Mafate

Saisissement. Devrais-je dire « effroi » devant cet à-pic vertigineux plongeant sur les profondeurs de Mafate ? Quand le regard dévale, la première impression est que le corps va suivre les flancs noirs de la montagne, le cou se redresse et les épaules se rejettent en arrière malgré soi, le sang descend d’un coup dans les chevilles, cela ne dure qu’une milliseconde mais je l’ai éprouvée, cette frayeur du vide. Après, le sentier nous apprivoise malgré ses irrégularités, son étroitesse, les cailloux de lave qui roulent, et toujours cette proximité infernale.
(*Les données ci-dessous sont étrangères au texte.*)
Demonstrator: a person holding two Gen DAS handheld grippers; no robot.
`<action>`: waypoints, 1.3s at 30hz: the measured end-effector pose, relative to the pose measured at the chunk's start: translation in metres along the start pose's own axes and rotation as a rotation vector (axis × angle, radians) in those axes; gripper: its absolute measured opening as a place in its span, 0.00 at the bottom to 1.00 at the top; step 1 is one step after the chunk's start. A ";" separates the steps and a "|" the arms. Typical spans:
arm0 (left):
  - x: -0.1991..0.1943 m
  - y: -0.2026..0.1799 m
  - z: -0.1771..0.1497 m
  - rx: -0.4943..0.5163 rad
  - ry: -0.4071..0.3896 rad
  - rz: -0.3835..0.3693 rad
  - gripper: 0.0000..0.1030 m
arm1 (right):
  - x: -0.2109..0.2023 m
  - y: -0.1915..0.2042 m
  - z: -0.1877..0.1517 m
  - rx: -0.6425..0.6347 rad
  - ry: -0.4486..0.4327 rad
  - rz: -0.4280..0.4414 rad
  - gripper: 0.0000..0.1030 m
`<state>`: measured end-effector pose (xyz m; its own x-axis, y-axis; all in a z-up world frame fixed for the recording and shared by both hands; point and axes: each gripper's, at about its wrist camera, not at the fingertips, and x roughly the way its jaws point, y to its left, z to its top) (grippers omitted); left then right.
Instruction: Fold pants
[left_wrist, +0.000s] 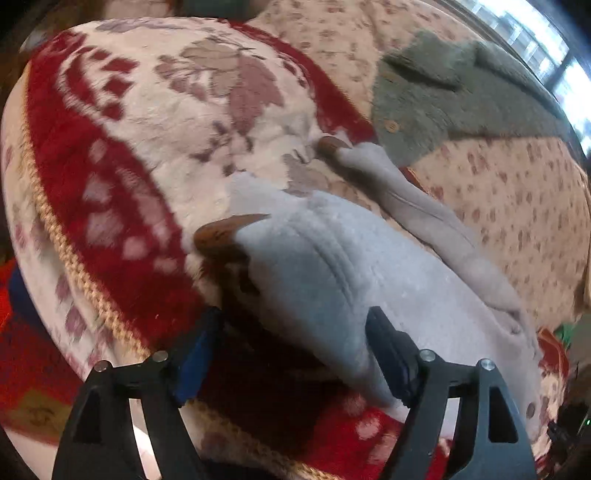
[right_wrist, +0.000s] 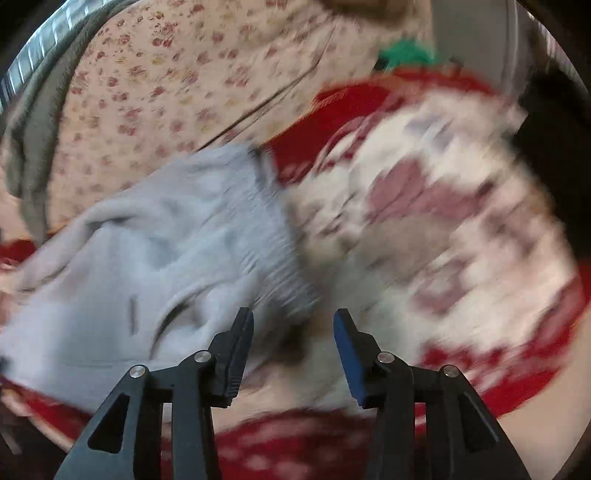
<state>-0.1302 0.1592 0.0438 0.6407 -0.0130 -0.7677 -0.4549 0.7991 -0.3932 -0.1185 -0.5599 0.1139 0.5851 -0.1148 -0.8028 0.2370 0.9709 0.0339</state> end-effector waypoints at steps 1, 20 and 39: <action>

Le temps est avec nous et le soleil a percé les nuages épais, l’énorme brume s’élève au-dessus des pitons rocheux dévoilant les ilets au fur et à mesure de notre descente. Ce sont d’abord de petits points colorés où le rouge orangé domine, trois heures plus tard, ce sont des cases cernées par la nature, les plantes majestueuses, et toujours les lantanas et les capucines. On entend chanter les coqs avant la Brèche, parfois des voix nous parviennent d’autres promeneurs que l’on croise ou qui nous dépassent. La descente se fait douloureuse après une heure et demie de marche, les pauses s’imposent avec fruits secs et barres chocolatées, on descend une bouteille d’eau de Cilaos en remerciant la météo de nous laisser au sec et dans une chaleur voilée. À l’approche de Roche Plate, c’est un GR que l’on rejoint, une voie royale où le pied rebondit sur un parterre d’aiguilles, le corps soudain oublie ses maux, un ruisseau chante plus bas, la randonnée touche à sa fin. Comme le gîte n’ouvre qu’à 15 heures, on s’endort sur le bord du sentier après avoir siroté un coca acheté dans une épicerie voisine (trouvée au hasard du silence de cet étrange « village »)  et grignoté du cheddar (fabriqué en Australie !), du pain de maïs, acheté hier à Saint-Leu, et des gaufrettes au chocolat (importées du sud du Tyrol italien). 

(Souvenir de carnet, 2012)

6 commentaires sur “Mafate

  1. Ivresse du vertige… Et le réconfort des petites choses auxquelles on se raccroche ensuite, pour s’assurer d’être toujours bien là, vivant. Un peu plus qu’avant, peut-être. Merci pour ce beau texte Marlen.